Thanks fellows A quick look found 40 cal lead around 90gr.

I ordered some 1842 along with a 40cal 2 at the time lee mold. I cut the bands at 8". Dose anyone know the name of the android chrony app


----------



## kwinpr (Sep 25, 2014)

I've never used the app but Bill Hays did a review of Chrono Connect


----------



## leadball (Jan 14, 2014)

Thanks You all are a great bunch of guys. I have plenty of info to go out and have lots of fun now.


----------



## August West (Jan 21, 2012)

Think you will like those 1842s.


----------



## leadball (Jan 14, 2014)

Yeah buddy I have the forks ready.


----------



## August West (Jan 21, 2012)

Love me some foxes!

PM me your address and I will send you one of them cutting board mules.


----------



## leadball (Jan 14, 2014)

Cool


----------



## Northerner (Nov 9, 2010)

Nice frames leadball.

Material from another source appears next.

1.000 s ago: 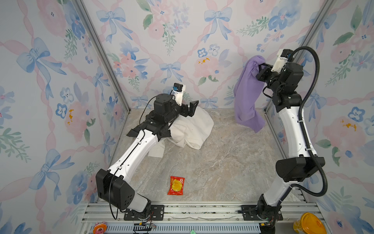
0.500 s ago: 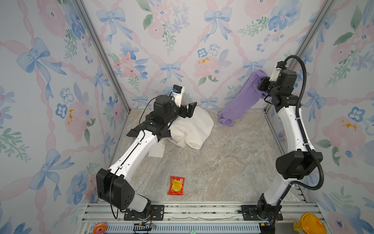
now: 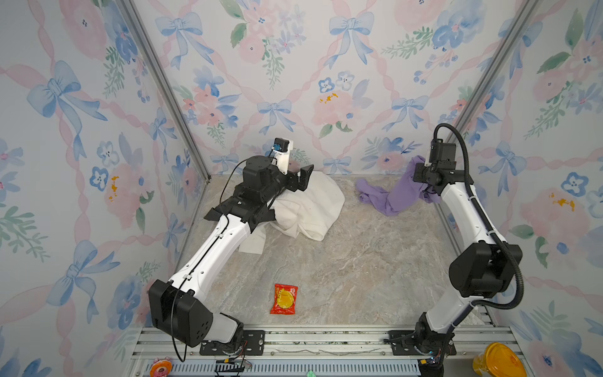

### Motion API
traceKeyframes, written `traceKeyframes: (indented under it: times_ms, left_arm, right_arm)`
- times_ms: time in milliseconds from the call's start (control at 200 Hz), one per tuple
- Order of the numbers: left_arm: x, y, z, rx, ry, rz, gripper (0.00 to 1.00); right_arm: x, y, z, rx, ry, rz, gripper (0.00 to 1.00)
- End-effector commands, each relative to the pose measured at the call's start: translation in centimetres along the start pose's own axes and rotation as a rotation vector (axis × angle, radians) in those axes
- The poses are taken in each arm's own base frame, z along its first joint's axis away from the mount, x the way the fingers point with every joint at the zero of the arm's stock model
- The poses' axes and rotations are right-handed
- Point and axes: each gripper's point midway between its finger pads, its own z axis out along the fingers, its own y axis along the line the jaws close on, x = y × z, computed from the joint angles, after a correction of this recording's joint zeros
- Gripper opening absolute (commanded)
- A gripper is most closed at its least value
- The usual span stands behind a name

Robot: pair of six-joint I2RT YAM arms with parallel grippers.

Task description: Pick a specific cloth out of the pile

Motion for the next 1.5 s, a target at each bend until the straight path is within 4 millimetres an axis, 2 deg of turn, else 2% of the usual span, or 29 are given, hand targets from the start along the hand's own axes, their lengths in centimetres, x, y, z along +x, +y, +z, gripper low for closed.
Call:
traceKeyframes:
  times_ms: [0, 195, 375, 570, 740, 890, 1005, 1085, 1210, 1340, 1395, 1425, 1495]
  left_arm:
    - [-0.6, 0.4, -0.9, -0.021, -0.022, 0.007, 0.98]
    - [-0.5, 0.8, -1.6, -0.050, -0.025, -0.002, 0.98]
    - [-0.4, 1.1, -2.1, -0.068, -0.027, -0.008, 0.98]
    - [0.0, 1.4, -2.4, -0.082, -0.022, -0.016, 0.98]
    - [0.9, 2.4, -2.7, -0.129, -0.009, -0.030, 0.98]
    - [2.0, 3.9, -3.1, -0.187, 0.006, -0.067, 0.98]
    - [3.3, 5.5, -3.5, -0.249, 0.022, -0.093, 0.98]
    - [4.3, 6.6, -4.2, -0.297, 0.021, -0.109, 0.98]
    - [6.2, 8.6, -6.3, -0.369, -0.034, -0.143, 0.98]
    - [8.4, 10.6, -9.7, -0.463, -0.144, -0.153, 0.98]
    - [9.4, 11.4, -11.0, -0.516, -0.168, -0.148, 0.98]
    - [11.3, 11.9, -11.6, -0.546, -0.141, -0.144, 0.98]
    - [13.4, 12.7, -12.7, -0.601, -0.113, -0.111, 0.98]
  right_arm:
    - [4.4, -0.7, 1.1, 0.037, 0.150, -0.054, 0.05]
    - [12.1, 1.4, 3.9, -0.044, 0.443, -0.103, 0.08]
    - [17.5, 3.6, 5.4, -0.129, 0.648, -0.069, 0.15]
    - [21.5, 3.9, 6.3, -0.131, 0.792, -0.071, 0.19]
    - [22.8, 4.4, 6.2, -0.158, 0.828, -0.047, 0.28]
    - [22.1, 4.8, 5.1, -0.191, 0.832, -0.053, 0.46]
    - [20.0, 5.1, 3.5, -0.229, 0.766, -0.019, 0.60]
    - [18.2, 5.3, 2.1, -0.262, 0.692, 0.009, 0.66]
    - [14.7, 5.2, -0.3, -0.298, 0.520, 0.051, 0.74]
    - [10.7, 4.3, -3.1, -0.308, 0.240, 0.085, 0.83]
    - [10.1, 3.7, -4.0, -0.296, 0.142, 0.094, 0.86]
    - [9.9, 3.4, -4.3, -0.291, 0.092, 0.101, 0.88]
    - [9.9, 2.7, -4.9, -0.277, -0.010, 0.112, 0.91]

Gotta love those DKs!!!


----------



## leadball (Jan 14, 2014)

yes Northerner when I,m shooting one I feel the accuracy of the slingshot is way ahead of my ability


----------



## slingshooterPT (Feb 22, 2014)

If you want the fastest bandset you should try half doubles , 1842 or 1745.


----------



## poekoelan (Jan 1, 2013)

From my experience the half doubles aren't faster than a full loop or two singles per side. But that could be due to the ammo I use. Light ammo like 3/8 steel very well may be faster half doubles. But half doubles are a good bit of work to make and they don't last long at all. At least that's my experience with them.


----------



## slingshooterPT (Feb 22, 2014)

Oh yeah I´m with you, they dont last long, but for me they look faster and with less draw wheight( but I dont have a chrony), but loops will work great 

Cheers


----------



## leadball (Jan 14, 2014)

I not sure , but I think your talking about half loop back onto the tube. I tried it once at 41" draw with 1/2" steel balls. It seemed a little slowing then full duels with 1/2 steel balls. I need to try a longer draw with lighter steel balls. I think


----------



## namazu (Jul 18, 2014)

Has any one tried other looped sets for 1/2 in steel . im using 1745's now is there a bigger and better size for 1/2 ?


----------